▶ [Task requirements]: Look through the records below for the line holding "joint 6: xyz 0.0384". Write it out exactly, with each following line through the line holding "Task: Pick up".

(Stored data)
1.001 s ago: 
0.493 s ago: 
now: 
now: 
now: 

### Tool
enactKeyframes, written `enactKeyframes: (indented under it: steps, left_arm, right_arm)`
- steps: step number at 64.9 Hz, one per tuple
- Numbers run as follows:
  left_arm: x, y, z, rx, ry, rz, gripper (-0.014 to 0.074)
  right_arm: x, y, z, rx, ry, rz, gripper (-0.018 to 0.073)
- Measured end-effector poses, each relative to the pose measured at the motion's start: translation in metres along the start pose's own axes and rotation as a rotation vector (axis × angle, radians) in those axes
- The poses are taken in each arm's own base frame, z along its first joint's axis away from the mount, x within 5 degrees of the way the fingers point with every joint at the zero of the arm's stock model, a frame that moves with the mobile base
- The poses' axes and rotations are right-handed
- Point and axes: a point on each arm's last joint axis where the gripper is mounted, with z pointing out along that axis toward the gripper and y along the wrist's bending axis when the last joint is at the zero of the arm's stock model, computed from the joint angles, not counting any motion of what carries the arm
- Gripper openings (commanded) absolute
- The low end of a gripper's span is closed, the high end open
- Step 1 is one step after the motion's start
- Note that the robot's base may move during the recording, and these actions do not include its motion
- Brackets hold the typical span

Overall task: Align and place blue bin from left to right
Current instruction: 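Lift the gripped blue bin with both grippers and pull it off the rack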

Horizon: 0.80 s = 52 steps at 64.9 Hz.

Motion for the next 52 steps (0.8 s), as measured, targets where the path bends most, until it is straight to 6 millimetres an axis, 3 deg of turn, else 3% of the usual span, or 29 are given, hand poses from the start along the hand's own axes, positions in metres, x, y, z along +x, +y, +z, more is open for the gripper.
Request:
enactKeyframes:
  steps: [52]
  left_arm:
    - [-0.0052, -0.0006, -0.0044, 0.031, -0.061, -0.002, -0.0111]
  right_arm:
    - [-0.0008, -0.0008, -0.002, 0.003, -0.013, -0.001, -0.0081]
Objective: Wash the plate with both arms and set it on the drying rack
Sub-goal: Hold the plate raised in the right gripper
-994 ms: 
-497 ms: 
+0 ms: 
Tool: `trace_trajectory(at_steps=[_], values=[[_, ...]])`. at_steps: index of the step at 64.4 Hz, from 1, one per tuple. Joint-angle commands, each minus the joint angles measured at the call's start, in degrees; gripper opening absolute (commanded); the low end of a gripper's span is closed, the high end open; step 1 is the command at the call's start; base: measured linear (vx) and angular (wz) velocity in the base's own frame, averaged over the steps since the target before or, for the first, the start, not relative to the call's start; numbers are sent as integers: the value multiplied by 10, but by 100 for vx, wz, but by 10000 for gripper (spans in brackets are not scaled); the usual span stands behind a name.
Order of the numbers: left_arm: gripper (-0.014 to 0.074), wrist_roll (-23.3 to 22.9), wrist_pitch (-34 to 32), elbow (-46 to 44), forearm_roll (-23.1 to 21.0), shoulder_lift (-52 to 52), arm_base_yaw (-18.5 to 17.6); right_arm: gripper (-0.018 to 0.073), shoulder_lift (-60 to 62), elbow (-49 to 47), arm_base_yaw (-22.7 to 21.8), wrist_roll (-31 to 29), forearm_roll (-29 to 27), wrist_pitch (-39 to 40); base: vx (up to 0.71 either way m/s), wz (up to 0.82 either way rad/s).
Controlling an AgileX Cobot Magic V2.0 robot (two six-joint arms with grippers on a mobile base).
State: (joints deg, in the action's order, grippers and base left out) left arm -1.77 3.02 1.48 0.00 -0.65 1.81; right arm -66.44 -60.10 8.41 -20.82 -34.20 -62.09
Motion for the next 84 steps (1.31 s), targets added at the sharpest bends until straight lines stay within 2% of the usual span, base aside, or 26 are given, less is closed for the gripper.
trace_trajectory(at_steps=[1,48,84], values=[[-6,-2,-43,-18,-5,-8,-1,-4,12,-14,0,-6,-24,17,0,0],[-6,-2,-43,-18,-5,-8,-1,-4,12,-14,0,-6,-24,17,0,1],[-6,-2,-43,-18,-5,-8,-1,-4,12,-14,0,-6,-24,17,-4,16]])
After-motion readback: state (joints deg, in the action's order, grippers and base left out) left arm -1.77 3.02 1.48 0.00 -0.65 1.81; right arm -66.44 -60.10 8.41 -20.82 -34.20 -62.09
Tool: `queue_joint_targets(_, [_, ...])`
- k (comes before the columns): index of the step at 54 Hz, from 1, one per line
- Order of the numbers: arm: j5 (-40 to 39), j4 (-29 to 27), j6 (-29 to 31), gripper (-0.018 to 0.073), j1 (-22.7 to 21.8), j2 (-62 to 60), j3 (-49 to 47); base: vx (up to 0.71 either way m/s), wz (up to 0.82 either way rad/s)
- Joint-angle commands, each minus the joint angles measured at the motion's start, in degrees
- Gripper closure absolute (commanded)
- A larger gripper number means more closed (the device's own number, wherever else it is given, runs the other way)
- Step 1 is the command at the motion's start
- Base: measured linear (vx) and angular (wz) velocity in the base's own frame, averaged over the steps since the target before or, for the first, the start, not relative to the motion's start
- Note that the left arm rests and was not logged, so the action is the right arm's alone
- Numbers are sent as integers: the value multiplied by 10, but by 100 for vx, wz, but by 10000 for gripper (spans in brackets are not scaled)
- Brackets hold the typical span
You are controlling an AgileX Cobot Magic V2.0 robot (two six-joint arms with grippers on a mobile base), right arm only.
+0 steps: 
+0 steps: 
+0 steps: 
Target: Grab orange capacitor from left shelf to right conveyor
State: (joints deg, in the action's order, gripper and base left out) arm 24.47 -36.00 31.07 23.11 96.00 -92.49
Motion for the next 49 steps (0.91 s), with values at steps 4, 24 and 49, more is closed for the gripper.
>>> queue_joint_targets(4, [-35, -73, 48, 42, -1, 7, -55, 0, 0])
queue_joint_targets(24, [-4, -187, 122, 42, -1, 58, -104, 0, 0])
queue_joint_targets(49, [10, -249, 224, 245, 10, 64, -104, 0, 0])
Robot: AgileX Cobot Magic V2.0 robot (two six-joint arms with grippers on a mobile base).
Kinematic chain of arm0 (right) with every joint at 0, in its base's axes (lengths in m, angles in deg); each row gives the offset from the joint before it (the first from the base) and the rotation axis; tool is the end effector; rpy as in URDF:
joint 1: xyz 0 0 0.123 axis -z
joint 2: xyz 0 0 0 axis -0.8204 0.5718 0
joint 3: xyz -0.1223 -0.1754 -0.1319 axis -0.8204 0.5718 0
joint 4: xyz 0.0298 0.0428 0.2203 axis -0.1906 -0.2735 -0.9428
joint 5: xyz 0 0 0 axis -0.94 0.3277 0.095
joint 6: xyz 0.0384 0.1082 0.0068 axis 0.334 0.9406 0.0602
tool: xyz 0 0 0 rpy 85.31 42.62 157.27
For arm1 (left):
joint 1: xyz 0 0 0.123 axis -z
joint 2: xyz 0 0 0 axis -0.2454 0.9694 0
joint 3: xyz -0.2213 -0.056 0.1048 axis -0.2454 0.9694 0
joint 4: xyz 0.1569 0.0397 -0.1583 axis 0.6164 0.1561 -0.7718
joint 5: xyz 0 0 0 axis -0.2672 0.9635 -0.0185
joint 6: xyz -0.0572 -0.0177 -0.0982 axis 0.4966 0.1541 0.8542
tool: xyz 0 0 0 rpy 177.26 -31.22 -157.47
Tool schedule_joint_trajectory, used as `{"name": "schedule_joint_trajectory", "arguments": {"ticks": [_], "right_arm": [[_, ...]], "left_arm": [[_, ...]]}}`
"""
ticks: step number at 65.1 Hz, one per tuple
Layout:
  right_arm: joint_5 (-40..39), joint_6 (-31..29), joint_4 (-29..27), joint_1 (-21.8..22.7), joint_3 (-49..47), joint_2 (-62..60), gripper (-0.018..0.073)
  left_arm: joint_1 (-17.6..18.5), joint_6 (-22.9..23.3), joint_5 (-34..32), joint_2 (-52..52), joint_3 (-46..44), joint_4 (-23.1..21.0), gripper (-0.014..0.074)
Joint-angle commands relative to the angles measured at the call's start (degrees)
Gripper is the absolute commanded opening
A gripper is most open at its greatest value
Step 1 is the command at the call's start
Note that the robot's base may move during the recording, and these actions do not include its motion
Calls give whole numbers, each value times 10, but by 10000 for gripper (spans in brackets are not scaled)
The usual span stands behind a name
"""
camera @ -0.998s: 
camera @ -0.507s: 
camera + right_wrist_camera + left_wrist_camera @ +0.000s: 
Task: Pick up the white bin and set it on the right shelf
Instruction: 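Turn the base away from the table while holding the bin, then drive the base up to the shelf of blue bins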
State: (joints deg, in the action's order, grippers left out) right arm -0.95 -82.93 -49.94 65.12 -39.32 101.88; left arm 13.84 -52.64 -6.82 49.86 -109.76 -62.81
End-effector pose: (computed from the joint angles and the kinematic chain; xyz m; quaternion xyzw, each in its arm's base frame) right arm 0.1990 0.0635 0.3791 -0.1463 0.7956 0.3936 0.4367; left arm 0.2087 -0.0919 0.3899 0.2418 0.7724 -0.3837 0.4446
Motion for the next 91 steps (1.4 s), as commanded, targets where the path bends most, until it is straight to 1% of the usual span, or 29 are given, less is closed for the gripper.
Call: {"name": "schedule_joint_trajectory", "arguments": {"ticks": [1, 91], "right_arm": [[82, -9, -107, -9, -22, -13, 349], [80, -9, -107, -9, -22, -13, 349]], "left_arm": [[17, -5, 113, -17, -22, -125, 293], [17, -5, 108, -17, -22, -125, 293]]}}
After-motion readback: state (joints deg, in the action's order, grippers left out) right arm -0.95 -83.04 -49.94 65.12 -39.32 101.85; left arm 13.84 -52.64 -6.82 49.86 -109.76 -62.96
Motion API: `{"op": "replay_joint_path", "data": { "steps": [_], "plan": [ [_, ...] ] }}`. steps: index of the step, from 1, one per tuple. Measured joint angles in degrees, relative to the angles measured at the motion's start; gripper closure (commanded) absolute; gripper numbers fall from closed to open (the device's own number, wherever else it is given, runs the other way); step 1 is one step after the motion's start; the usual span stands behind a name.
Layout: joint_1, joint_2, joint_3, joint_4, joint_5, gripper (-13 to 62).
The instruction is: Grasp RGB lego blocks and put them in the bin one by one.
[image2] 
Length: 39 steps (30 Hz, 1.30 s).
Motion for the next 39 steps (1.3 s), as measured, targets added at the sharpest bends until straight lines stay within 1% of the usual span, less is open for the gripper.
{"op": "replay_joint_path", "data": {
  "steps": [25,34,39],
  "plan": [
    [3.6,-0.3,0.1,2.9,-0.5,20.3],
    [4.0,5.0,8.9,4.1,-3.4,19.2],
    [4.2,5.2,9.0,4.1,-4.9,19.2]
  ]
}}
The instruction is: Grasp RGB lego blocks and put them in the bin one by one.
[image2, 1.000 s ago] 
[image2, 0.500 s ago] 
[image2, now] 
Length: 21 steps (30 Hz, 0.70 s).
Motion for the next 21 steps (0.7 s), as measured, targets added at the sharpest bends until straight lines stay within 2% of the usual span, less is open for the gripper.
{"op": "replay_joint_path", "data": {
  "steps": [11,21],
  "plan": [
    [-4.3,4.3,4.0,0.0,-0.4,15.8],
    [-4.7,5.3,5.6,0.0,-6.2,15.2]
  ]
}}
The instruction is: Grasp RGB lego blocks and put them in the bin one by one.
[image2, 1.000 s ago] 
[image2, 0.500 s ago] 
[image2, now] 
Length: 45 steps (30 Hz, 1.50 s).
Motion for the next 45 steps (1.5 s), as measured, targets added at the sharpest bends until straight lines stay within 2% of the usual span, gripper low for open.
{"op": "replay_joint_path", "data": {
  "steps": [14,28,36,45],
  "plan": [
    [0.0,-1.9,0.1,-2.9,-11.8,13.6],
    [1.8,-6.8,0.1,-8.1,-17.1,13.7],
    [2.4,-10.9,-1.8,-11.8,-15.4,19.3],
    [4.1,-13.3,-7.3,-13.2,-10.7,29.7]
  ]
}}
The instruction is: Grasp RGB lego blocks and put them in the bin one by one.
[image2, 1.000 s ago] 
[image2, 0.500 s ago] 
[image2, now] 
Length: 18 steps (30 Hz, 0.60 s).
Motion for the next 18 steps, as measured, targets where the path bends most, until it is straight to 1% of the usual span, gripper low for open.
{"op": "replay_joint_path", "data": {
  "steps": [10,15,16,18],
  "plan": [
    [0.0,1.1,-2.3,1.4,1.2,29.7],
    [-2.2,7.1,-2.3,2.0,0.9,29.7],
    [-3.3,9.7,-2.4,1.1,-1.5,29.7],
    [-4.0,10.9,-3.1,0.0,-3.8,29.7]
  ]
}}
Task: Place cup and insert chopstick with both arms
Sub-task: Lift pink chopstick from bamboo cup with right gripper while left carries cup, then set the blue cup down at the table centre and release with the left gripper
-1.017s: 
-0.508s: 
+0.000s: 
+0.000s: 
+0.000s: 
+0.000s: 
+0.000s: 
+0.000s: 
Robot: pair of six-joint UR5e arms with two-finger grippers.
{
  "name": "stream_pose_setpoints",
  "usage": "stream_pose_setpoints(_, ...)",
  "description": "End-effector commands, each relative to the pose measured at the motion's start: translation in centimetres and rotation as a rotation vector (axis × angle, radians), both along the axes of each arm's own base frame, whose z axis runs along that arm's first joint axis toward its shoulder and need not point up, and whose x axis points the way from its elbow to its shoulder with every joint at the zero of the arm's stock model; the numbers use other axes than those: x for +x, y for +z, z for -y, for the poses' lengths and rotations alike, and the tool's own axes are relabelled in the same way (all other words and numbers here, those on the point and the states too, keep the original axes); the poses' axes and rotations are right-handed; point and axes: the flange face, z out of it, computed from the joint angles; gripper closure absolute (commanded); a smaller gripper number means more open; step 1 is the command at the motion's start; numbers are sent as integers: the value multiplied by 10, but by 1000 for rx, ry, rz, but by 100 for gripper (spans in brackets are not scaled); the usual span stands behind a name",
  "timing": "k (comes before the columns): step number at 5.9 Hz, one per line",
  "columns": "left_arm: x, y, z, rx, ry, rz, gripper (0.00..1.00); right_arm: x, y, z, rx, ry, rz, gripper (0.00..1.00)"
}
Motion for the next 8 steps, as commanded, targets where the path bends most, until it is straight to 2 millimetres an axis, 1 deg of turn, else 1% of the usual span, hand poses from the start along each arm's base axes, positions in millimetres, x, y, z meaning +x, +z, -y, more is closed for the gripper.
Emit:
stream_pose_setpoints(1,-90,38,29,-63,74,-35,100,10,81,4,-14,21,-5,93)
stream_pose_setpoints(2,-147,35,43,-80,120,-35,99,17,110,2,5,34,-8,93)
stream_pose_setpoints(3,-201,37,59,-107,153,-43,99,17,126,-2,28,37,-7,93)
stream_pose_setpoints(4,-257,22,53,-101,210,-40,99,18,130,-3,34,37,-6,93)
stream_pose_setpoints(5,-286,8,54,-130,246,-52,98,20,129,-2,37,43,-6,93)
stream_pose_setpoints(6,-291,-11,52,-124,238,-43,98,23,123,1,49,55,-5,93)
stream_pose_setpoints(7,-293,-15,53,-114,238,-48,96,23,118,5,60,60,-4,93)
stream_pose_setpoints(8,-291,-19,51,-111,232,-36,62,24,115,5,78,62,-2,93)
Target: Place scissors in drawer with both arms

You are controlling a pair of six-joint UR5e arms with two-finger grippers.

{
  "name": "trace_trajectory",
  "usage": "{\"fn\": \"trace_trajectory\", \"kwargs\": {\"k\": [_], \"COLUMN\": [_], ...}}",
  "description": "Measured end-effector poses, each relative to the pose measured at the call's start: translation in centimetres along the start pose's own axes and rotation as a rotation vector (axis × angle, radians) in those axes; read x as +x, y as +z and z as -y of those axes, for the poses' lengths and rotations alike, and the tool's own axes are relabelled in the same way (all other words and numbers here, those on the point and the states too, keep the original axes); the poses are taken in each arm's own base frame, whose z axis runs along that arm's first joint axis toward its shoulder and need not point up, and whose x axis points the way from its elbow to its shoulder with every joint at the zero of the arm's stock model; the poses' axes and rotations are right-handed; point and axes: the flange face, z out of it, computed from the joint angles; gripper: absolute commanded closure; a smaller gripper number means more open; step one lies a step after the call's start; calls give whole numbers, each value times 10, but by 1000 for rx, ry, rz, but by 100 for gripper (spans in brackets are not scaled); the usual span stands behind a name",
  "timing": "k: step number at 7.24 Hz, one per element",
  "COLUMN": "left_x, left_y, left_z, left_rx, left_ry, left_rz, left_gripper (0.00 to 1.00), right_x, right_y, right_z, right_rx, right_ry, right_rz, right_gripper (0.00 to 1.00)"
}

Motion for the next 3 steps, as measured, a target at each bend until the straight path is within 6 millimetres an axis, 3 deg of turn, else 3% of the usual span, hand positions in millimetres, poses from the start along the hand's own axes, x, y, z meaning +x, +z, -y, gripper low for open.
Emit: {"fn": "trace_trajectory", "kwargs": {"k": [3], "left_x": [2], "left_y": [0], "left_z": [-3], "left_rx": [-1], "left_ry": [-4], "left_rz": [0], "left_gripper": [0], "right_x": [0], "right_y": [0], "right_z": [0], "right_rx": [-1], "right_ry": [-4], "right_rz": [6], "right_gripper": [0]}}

▶ [Answer for this exercise]:
joint 6: xyz 0.0384 0.1082 0.0068 axis 0.334 0.9406 0.0602
tool: xyz 0 0 0 rpy 85.31 42.62 157.27
For arm1 (left):
joint 1: xyz 0 0 0.123 axis -z
joint 2: xyz 0 0 0 axis -0.2454 0.9694 0
joint 3: xyz -0.2213 -0.056 0.1048 axis -0.2454 0.9694 0
joint 4: xyz 0.1569 0.0397 -0.1583 axis 0.6164 0.1561 -0.7718
joint 5: xyz 0 0 0 axis -0.2672 0.9635 -0.0185
joint 6: xyz -0.0572 -0.0177 -0.0982 axis 0.4966 0.1541 0.8542
tool: xyz 0 0 0 rpy 177.26 -31.22 -157.47
Tool schedule_joint_trajectory, used as `{"name": "schedule_joint_trajectory", "arguments": {"ticks": [_], "right_arm": [[_, ...]], "left_arm": [[_, ...]]}}`
"""
ticks: step number at 65.1 Hz, one per tuple
Layout:
  right_arm: joint_5 (-40..39), joint_6 (-31..29), joint_4 (-29..27), joint_1 (-21.8..22.7), joint_3 (-49..47), joint_2 (-62..60), gripper (-0.018..0.073)
  left_arm: joint_1 (-17.6..18.5), joint_6 (-22.9..23.3), joint_5 (-34..32), joint_2 (-52..52), joint_3 (-46..44), joint_4 (-23.1..21.0), gripper (-0.014..0.074)
Joint-angle commands relative to the angles measured at the call's start (degrees)
Gripper is the absolute commanded opening
A gripper is most open at its greatest value
Step 1 is the command at the call's start
Note that the robot's base may move during the recording, and these actions do not include its motion
Calls give whole numbers, each value times 10, but by 10000 for gripper (spans in brackets are not scaled)
The usual span stands behind a name
"""
camera @ -0.998s: 
camera @ -0.507s: 
camera + right_wrist_camera + left_wrist_camera @ +0.000s: 
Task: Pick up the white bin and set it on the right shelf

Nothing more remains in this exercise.